Oregon migrations were the outcome of cool, calm, reasoned
determination. This characterized the movement collectively as well as
individually.

In a sense, the Oregon movement was in preparation from the time when in
1636 Puritan congregations were led by Hooker and others from the
vicinity of Boston westward through the forests to the banks of the
Connecticut. This initial western movement was communicated along the
Atlantic coast settlements by the Scotch-Irish crossing the Blue Ridge
Mountains in Pennsylvania, and by the Virginians penetrating to the
Shenandoah Valley. Some would say that an instinct to move west has been
growing in strength among civilized peoples since about 1000 B. C., when
the Phœnicians moved west on the Mediterranean to found Carthage, and
the Greeks to plant colonies in southern Italy and at Marseilles.
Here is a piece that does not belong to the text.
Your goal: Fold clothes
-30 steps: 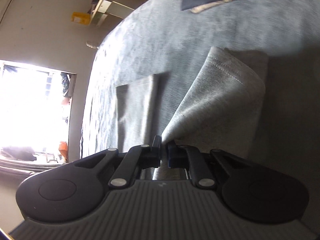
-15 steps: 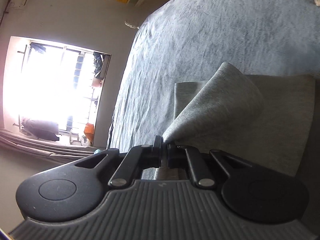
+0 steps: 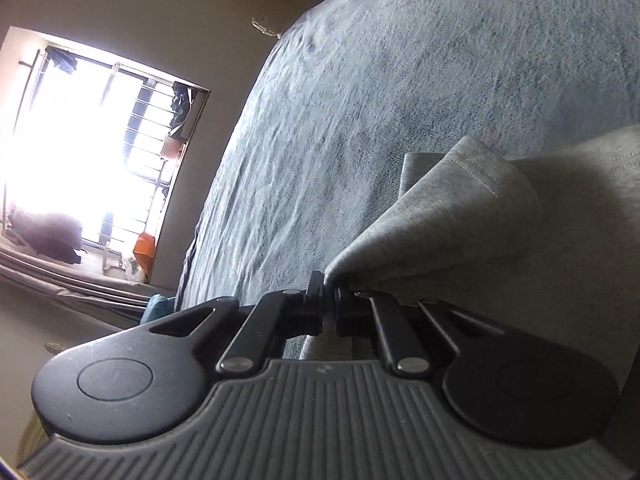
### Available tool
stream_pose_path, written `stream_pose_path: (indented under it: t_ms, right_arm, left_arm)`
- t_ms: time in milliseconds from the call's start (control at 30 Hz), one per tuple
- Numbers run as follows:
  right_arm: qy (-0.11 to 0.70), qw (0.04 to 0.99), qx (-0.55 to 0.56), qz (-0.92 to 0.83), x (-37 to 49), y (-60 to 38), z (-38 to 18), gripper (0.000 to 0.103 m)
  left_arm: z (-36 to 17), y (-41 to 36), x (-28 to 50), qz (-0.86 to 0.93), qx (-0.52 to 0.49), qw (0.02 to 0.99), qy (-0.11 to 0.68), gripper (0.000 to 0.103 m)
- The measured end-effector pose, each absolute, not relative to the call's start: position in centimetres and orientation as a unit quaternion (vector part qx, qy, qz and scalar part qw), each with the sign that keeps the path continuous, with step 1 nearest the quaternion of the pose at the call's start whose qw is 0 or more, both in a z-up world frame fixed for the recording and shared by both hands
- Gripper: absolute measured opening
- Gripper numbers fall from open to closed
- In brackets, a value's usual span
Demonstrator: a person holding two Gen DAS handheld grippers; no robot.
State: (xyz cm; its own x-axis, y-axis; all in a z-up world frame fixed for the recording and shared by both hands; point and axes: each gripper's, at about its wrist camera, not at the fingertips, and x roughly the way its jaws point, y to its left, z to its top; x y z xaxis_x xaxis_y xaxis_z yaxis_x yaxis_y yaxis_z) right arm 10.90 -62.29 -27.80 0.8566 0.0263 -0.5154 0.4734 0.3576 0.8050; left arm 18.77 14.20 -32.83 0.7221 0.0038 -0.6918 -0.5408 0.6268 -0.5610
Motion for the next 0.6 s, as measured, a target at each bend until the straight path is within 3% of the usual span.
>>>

So largely had pioneering been the mode of life of those who were living
in the western zone of settlement in the United States in 1840 that it
was almost a cult with them. The traditions of each family led through
the Cumberland Gap or west to Pittsburg and down the Ohio, or along the
line of the Great Lakes. Hon. W. Lair Hill, in his “Annual Address”
before the Pioneer Association in 1883, fitly characterizes the people
among whom the Oregon movement took its rise. “The greater number of
them were pioneers by nature and occupation, as their fathers had been
before them. In childhood the story of their ancestors’ migrations from
the east to the west, and then to the newer west was their handbook of
history. Homer or Virgil, of whom few of them had ever heard, could have
rehearsed no epic half so thrilling to their ears as the narratives of
daring adventure and hairbreadth escapes, which, half true and half
false, ever form the thread of frontier history. They knew nothing of
Hector and Achilles, but they knew of Daniel Boone, who, Lord Byron
said, ‘was happiest among mortals anywhere,’ whom civilization drove out
of Pennsylvania by destroying the red deer and black bear, and who,
after some years of solid comfort in his log cabin amid the wilds of
Kentucky, was again pursued and overtaken by the same relentless enemy
and compelled to retire into the Missouri wilderness, beyond the
Mississippi; and who, even in that distant retreat, was soon forced to
say to his friend and companion, according to current anecdote, ‘I was
compelled to leave Kentucky because people came and settled so close
around me I had no room to breathe. I thought when I came out here I
should be allowed to live in peace; but this is all over now. A man has
taken up a farm right over there, within twenty-five miles of my door.’
Of Boone, and such as Boone, most of them who founded the commonwealth
of Oregon, knew much more than of the great names of literature,
statesmanship, or arms, and their minds dwelt fondly on the exploits of
the frontiersman, whether in the contests with the savages or the chase.
More familiar with the log cabin than with the palace, with the rifle
than with the spindle and loom, with saddle than with the railway, they
felt cramped when the progress of empire in its westward way put
restraint upon those habits of life to which they were accustomed.”

[Illustration:

  5.—“CASTLE AND STEAMBOAT ROCKS.”
]

Knowledge of a “new country” was sure to create in them an almost
irrepressible longing to move on. Such natures as these furnished the
best culture conditions in which to develop an Oregon movement with the
reports explorers and travelers brought from the far Pacific Coast
region. Such Oregon material had early been disseminated among these
susceptible people. The journal of the Lewis and Clark expedition was
published in 1814 and distributed far and wide as a government document.
Pioneers speak of reading it as boys and of becoming permanently
interested in the Oregon Country. The journal of Patrick Gass, a
sergeant in the company of Lewis and Clark, fell into the hands of
others and stirred their imaginations. From 1817 on until 1832 Hall J.
Kelley, a Boston schoolmaster, was compiling and distributing
information designed to awaken a desire to join in a movement to
establish a civilized community in Oregon. His society is said to have
had thirty-seven agents scattered through the union. An Oregon question
became a subject of negotiation between Great Britain and the United
States in 1818. These negotiations were renewed in 1824, 1827 and 1842.
The occupation of Oregon was proposed in congress in 1821. The subject
was kept before congress almost continuously until 1827, and again from
1837 on. The proposed legislation elicited exhaustive reports and warm
discussions, which were published in the newspapers of the land. The
bill of Dr. Lewis F. Linn, senator from Missouri, introduced in 1842,
with its provision for a grant of six hundred and forty acres of land to
every actual male settler, was naturally a most potent cause of
resolutions to go to Oregon. The fact that during all these years Great
Britain disputed our right to claim the whole of the Oregon Country only
added to the ardor of some who thought of going thither.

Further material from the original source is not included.